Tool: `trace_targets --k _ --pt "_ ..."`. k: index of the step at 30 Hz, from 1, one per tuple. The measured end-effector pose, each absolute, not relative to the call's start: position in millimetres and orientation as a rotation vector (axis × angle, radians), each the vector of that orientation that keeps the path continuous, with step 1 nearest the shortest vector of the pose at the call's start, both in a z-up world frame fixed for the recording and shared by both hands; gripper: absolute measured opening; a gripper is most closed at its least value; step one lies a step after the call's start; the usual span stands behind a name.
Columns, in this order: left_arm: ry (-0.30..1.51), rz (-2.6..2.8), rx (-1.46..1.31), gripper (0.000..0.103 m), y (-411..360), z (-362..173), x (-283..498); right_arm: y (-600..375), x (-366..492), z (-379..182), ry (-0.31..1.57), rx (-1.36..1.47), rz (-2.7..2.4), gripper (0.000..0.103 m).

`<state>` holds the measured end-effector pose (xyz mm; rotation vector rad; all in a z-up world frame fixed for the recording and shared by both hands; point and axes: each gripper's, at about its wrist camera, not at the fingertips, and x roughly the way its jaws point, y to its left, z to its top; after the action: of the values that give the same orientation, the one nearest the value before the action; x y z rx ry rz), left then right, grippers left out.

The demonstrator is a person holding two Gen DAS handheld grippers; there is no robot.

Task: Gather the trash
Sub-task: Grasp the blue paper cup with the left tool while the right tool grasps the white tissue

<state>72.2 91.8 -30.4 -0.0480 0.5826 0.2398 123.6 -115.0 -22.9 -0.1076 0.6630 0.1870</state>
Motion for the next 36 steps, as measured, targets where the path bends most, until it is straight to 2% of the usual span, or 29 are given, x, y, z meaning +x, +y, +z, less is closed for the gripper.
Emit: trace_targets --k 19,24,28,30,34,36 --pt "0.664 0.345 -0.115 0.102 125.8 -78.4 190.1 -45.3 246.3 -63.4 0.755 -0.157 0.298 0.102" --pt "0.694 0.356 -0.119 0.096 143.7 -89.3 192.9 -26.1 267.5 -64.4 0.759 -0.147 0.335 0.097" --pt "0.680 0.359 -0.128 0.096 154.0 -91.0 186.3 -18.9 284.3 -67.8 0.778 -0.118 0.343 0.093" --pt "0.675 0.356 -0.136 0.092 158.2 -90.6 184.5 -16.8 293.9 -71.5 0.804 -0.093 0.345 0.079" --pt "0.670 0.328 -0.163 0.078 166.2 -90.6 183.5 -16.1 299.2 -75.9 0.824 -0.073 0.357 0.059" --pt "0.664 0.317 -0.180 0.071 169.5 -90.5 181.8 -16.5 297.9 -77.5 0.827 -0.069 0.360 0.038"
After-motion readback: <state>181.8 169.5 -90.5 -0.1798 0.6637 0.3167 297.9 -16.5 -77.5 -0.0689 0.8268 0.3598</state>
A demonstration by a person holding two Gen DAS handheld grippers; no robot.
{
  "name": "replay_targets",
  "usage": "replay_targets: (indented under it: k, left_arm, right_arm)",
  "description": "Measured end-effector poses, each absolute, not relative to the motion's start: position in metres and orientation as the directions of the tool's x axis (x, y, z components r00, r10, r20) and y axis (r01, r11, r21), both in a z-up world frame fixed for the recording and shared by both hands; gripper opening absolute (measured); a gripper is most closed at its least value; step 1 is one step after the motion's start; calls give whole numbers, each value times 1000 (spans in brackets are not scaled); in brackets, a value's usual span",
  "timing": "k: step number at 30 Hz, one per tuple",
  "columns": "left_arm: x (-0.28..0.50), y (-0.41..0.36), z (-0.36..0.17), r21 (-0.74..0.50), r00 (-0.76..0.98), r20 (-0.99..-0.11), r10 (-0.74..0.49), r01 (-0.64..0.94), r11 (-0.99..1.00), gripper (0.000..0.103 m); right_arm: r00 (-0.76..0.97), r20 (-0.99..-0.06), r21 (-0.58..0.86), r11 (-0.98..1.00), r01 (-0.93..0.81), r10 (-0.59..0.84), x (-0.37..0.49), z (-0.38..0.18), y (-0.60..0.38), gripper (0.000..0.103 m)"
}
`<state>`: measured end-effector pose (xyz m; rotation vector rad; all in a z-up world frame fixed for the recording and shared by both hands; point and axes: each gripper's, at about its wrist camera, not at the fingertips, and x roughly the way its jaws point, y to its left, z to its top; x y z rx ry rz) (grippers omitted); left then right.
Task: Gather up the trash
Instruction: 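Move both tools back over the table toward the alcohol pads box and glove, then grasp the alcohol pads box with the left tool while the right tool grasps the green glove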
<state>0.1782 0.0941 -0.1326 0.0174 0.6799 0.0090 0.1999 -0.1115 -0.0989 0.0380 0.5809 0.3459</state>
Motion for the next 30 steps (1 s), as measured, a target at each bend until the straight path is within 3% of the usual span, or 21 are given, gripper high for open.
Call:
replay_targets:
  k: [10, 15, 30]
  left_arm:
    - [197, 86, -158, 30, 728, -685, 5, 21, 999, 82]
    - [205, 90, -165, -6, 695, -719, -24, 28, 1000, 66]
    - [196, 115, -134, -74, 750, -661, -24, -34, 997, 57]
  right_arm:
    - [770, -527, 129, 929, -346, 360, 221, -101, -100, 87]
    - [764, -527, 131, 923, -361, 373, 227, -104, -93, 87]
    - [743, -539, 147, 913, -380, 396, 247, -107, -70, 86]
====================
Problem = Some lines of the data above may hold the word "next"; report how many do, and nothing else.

Solved exercise = 2